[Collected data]
****************
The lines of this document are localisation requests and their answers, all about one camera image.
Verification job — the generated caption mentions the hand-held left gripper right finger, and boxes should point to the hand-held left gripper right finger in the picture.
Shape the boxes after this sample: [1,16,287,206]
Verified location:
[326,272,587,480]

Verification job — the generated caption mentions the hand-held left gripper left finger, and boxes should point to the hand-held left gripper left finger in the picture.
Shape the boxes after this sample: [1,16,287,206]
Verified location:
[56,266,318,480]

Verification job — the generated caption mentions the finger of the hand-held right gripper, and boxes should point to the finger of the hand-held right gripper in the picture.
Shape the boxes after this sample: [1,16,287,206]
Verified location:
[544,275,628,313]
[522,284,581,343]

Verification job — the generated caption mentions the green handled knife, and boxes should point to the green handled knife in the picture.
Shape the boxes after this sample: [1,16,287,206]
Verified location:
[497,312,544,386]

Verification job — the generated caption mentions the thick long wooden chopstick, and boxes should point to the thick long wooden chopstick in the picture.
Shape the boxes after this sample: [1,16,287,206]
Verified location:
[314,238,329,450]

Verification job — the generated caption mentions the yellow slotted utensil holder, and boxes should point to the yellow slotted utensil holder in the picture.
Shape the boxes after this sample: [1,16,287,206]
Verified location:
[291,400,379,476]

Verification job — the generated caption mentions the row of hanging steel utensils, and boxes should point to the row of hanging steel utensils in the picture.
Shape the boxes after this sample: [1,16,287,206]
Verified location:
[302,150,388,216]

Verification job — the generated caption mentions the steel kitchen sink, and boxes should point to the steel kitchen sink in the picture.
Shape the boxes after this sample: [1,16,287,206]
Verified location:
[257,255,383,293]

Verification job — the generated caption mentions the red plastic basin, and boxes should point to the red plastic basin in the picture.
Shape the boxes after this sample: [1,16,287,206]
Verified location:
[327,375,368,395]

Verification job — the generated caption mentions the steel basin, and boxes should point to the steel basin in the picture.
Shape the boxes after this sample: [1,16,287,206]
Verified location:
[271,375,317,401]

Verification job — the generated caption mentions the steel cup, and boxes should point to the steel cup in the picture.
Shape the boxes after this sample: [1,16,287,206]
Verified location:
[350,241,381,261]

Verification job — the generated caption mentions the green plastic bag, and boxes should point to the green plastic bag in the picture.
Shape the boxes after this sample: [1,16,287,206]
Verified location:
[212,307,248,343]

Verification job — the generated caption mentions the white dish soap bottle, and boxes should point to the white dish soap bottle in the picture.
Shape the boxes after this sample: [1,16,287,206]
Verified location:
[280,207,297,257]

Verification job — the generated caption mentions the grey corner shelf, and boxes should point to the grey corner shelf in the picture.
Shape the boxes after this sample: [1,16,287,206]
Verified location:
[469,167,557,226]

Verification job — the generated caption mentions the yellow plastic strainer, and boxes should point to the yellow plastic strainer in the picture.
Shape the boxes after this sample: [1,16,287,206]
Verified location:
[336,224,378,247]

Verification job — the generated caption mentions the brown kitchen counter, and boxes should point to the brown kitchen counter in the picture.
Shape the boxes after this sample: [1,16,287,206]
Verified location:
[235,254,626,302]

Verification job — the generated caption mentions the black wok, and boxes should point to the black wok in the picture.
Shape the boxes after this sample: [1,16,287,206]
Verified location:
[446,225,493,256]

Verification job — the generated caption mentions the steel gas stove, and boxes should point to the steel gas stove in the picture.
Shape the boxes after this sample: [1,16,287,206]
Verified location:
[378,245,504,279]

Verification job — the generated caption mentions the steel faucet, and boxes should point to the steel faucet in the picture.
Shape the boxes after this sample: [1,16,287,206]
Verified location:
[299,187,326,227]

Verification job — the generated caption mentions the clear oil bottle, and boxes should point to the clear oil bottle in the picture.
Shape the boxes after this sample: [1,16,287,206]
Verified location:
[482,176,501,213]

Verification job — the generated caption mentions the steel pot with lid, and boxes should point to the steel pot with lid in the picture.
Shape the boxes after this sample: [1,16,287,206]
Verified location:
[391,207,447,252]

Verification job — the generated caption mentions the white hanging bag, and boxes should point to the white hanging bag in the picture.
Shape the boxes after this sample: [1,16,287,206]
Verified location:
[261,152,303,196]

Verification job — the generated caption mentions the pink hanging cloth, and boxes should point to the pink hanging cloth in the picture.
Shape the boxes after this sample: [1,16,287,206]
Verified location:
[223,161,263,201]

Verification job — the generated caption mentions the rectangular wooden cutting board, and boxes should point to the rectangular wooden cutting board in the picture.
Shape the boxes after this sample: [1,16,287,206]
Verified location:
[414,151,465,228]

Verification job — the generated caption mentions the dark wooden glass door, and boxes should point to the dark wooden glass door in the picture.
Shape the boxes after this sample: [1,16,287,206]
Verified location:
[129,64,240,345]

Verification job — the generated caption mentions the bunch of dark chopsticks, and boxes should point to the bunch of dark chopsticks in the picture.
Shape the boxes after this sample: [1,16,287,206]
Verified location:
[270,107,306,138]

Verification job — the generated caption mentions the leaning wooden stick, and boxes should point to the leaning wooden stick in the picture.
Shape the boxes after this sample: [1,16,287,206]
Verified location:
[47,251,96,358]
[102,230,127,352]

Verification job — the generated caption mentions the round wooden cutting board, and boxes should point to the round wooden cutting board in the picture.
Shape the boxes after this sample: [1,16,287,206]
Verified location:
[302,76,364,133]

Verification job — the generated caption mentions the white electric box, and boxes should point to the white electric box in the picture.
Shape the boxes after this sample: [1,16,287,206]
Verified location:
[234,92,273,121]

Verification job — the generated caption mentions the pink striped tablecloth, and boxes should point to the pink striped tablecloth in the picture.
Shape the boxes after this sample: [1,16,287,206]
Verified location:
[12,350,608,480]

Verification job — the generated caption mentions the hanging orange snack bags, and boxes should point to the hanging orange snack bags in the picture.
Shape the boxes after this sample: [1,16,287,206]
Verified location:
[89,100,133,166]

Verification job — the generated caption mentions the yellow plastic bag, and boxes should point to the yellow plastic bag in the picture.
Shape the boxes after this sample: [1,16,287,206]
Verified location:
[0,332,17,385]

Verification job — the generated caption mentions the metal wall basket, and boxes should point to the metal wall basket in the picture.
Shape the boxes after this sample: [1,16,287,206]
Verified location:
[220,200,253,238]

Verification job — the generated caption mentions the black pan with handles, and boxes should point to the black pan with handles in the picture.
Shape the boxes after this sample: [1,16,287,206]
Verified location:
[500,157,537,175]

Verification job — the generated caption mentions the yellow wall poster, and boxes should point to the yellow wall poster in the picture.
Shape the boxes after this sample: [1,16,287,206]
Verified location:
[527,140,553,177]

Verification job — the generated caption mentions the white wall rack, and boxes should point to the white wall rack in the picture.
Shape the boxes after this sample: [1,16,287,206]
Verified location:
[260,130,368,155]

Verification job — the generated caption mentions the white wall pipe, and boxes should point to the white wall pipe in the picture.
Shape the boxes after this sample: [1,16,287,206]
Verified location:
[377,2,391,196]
****************
▶ Description of the task:
Each record is to be reproduced exactly as it appears.

▶ Solution to this problem:
The lines of this document are localisation requests and their answers, all about one camera image.
Verification job — the generated caption mentions the hand-held left gripper right finger, and boxes should point to the hand-held left gripper right finger in the picture.
Shape the boxes after this sample: [1,16,287,206]
Verified location:
[326,272,587,480]

Verification job — the generated caption mentions the hand-held left gripper left finger, and boxes should point to the hand-held left gripper left finger in the picture.
Shape the boxes after this sample: [1,16,287,206]
Verified location:
[56,266,318,480]

Verification job — the generated caption mentions the finger of the hand-held right gripper, and boxes should point to the finger of the hand-held right gripper in the picture.
Shape the boxes after this sample: [1,16,287,206]
Verified location:
[544,275,628,313]
[522,284,581,343]

Verification job — the generated caption mentions the green handled knife, and boxes should point to the green handled knife in the picture.
Shape the boxes after this sample: [1,16,287,206]
Verified location:
[497,312,544,386]

Verification job — the generated caption mentions the thick long wooden chopstick, and boxes should point to the thick long wooden chopstick in the picture.
Shape the boxes after this sample: [1,16,287,206]
Verified location:
[314,238,329,450]

Verification job — the generated caption mentions the yellow slotted utensil holder, and boxes should point to the yellow slotted utensil holder in the picture.
Shape the boxes after this sample: [1,16,287,206]
Verified location:
[291,400,379,476]

Verification job — the generated caption mentions the row of hanging steel utensils, and boxes should point to the row of hanging steel utensils in the picture.
Shape the boxes after this sample: [1,16,287,206]
Verified location:
[302,150,388,216]

Verification job — the generated caption mentions the steel kitchen sink, and boxes should point to the steel kitchen sink in the picture.
Shape the boxes after this sample: [1,16,287,206]
Verified location:
[257,255,383,293]

Verification job — the generated caption mentions the red plastic basin, and boxes should point to the red plastic basin in the picture.
Shape the boxes after this sample: [1,16,287,206]
Verified location:
[327,375,368,395]

Verification job — the generated caption mentions the steel basin, and boxes should point to the steel basin in the picture.
Shape the boxes after this sample: [1,16,287,206]
Verified location:
[271,375,317,401]

Verification job — the generated caption mentions the steel cup, and boxes should point to the steel cup in the picture.
Shape the boxes after this sample: [1,16,287,206]
Verified location:
[350,241,381,261]

Verification job — the generated caption mentions the green plastic bag, and boxes should point to the green plastic bag in the picture.
Shape the boxes after this sample: [1,16,287,206]
Verified location:
[212,307,248,343]

Verification job — the generated caption mentions the white dish soap bottle, and boxes should point to the white dish soap bottle in the picture.
Shape the boxes after this sample: [1,16,287,206]
Verified location:
[280,207,297,257]

Verification job — the generated caption mentions the grey corner shelf, and boxes should point to the grey corner shelf in the picture.
Shape the boxes after this sample: [1,16,287,206]
Verified location:
[469,167,557,226]

Verification job — the generated caption mentions the yellow plastic strainer, and boxes should point to the yellow plastic strainer in the picture.
Shape the boxes after this sample: [1,16,287,206]
Verified location:
[336,224,378,247]

Verification job — the generated caption mentions the brown kitchen counter, and boxes should point to the brown kitchen counter in the picture.
Shape the boxes after this sample: [1,16,287,206]
Verified location:
[235,254,626,302]

Verification job — the generated caption mentions the black wok, and boxes should point to the black wok in the picture.
Shape the boxes after this sample: [1,16,287,206]
Verified location:
[446,225,493,256]

Verification job — the generated caption mentions the steel gas stove, and boxes should point to the steel gas stove in the picture.
Shape the boxes after this sample: [1,16,287,206]
Verified location:
[378,245,504,279]

Verification job — the generated caption mentions the steel faucet, and boxes should point to the steel faucet in the picture.
Shape the boxes after this sample: [1,16,287,206]
Verified location:
[299,187,326,227]

Verification job — the generated caption mentions the clear oil bottle, and boxes should point to the clear oil bottle in the picture.
Shape the boxes after this sample: [1,16,287,206]
Verified location:
[482,176,501,213]

Verification job — the generated caption mentions the steel pot with lid, and boxes should point to the steel pot with lid in the picture.
Shape the boxes after this sample: [1,16,287,206]
Verified location:
[391,207,447,252]

Verification job — the generated caption mentions the white hanging bag, and boxes should point to the white hanging bag in the picture.
Shape the boxes after this sample: [1,16,287,206]
Verified location:
[261,152,303,196]

Verification job — the generated caption mentions the pink hanging cloth, and boxes should point to the pink hanging cloth in the picture.
Shape the boxes after this sample: [1,16,287,206]
Verified location:
[223,161,263,201]

Verification job — the generated caption mentions the rectangular wooden cutting board, and boxes should point to the rectangular wooden cutting board in the picture.
Shape the boxes after this sample: [1,16,287,206]
Verified location:
[414,151,465,228]

Verification job — the generated caption mentions the dark wooden glass door, and boxes should point to the dark wooden glass door in the picture.
Shape the boxes after this sample: [1,16,287,206]
Verified location:
[129,64,240,345]

Verification job — the generated caption mentions the bunch of dark chopsticks, and boxes should point to the bunch of dark chopsticks in the picture.
Shape the boxes after this sample: [1,16,287,206]
Verified location:
[270,107,306,138]

Verification job — the generated caption mentions the leaning wooden stick, and boxes should point to the leaning wooden stick in the picture.
Shape the boxes after this sample: [1,16,287,206]
Verified location:
[47,251,96,358]
[102,230,127,352]

Verification job — the generated caption mentions the round wooden cutting board, and boxes should point to the round wooden cutting board in the picture.
Shape the boxes after this sample: [1,16,287,206]
Verified location:
[302,76,364,133]

Verification job — the generated caption mentions the white electric box, and boxes should point to the white electric box in the picture.
Shape the boxes after this sample: [1,16,287,206]
Verified location:
[234,92,273,121]

Verification job — the generated caption mentions the pink striped tablecloth, and boxes should point to the pink striped tablecloth in the picture.
Shape the boxes after this sample: [1,16,287,206]
Verified location:
[12,350,608,480]

Verification job — the generated caption mentions the hanging orange snack bags, and boxes should point to the hanging orange snack bags in the picture.
Shape the boxes after this sample: [1,16,287,206]
Verified location:
[89,100,133,166]

Verification job — the generated caption mentions the yellow plastic bag, and boxes should point to the yellow plastic bag in the picture.
Shape the boxes after this sample: [1,16,287,206]
Verified location:
[0,332,17,385]

Verification job — the generated caption mentions the metal wall basket, and boxes should point to the metal wall basket in the picture.
Shape the boxes after this sample: [1,16,287,206]
Verified location:
[220,200,253,238]

Verification job — the generated caption mentions the black pan with handles, and boxes should point to the black pan with handles in the picture.
Shape the boxes after this sample: [1,16,287,206]
Verified location:
[500,157,537,175]

Verification job — the generated caption mentions the yellow wall poster, and boxes should point to the yellow wall poster in the picture.
Shape the boxes after this sample: [1,16,287,206]
Verified location:
[527,140,553,177]

Verification job — the generated caption mentions the white wall rack, and boxes should point to the white wall rack in the picture.
Shape the boxes after this sample: [1,16,287,206]
Verified location:
[260,130,368,155]

Verification job — the generated caption mentions the white wall pipe, and boxes should point to the white wall pipe in the picture.
Shape the boxes after this sample: [1,16,287,206]
Verified location:
[377,2,391,196]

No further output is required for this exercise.